▶ [Activity] Give back exactly the stretch of data below from the line holding "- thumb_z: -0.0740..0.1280" through the line holding "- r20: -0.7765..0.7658", both ends included, and leave the remaining lines out.

▶ [Dataset content]

◆ ◆ ◆ ◆ ◆

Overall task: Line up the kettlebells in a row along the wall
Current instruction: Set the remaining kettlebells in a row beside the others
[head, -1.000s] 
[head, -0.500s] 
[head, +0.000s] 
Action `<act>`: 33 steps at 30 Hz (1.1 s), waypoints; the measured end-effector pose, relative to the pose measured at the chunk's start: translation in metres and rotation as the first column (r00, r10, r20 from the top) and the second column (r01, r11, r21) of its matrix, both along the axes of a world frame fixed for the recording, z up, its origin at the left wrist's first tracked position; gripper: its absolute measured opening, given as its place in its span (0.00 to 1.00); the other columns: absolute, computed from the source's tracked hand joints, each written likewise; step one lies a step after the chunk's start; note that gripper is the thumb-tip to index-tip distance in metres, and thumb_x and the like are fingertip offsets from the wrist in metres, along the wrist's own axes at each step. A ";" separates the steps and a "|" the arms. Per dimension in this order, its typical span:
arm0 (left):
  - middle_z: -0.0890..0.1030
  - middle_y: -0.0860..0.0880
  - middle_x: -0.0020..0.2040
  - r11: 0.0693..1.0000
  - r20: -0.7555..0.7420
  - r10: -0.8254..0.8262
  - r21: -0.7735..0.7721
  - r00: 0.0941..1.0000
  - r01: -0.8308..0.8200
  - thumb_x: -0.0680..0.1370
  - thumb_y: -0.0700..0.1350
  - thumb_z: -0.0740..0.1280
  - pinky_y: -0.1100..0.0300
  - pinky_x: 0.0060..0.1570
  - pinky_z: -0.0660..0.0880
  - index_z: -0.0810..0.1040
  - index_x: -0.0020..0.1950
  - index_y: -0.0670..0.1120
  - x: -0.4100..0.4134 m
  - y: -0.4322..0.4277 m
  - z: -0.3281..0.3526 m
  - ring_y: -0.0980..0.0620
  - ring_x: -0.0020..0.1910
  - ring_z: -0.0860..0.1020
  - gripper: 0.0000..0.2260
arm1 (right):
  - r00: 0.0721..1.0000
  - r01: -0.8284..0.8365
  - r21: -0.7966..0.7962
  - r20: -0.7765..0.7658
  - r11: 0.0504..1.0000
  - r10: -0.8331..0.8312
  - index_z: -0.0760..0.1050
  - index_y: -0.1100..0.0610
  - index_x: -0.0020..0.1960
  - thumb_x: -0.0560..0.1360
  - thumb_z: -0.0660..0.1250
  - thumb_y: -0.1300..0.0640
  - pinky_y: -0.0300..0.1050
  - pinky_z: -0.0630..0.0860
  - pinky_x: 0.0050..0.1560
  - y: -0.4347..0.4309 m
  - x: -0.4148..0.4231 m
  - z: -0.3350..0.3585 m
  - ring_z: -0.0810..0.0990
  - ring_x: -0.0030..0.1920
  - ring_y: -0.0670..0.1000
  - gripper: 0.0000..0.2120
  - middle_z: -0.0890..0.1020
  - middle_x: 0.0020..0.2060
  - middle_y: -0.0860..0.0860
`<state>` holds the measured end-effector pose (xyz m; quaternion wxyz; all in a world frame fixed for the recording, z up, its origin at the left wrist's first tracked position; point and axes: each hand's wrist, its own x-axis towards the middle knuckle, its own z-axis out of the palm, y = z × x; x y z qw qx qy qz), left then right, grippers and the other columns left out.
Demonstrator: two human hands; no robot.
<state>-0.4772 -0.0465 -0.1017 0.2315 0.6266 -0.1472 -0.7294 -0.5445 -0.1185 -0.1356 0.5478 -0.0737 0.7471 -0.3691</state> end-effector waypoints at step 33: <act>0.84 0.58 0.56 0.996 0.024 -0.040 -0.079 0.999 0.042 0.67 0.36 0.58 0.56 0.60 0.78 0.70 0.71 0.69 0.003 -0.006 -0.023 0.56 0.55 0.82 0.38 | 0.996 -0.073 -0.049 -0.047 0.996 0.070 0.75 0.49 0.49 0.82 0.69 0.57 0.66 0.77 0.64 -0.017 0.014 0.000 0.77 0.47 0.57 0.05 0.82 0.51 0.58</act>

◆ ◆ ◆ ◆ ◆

▶ [Exercise answer]
  - thumb_z: -0.0740..0.1280
  - pinky_y: -0.1100..0.0300
  - pinky_x: 0.0060..0.1570
  - pinky_z: -0.0660..0.0880
  - index_z: -0.0810..0.1040
  - index_x: -0.0020..0.1950
  - index_y: -0.0670..0.1120
  - x: -0.4100..0.4134 m
  - y: -0.4322..0.4277 m
  - z: -0.3281..0.3526 m
  - ring_y: -0.0980..0.0620
  - ring_x: -0.0020..0.1910
  - ring_z: -0.0860..0.1020
  - gripper: 0.0000..0.2260
arm1 (right):
  - r00: 0.0721..1.0000
  - r01: -0.8284..0.8365
  - r21: -0.7966..0.7962
  - r20: -0.7765..0.7658

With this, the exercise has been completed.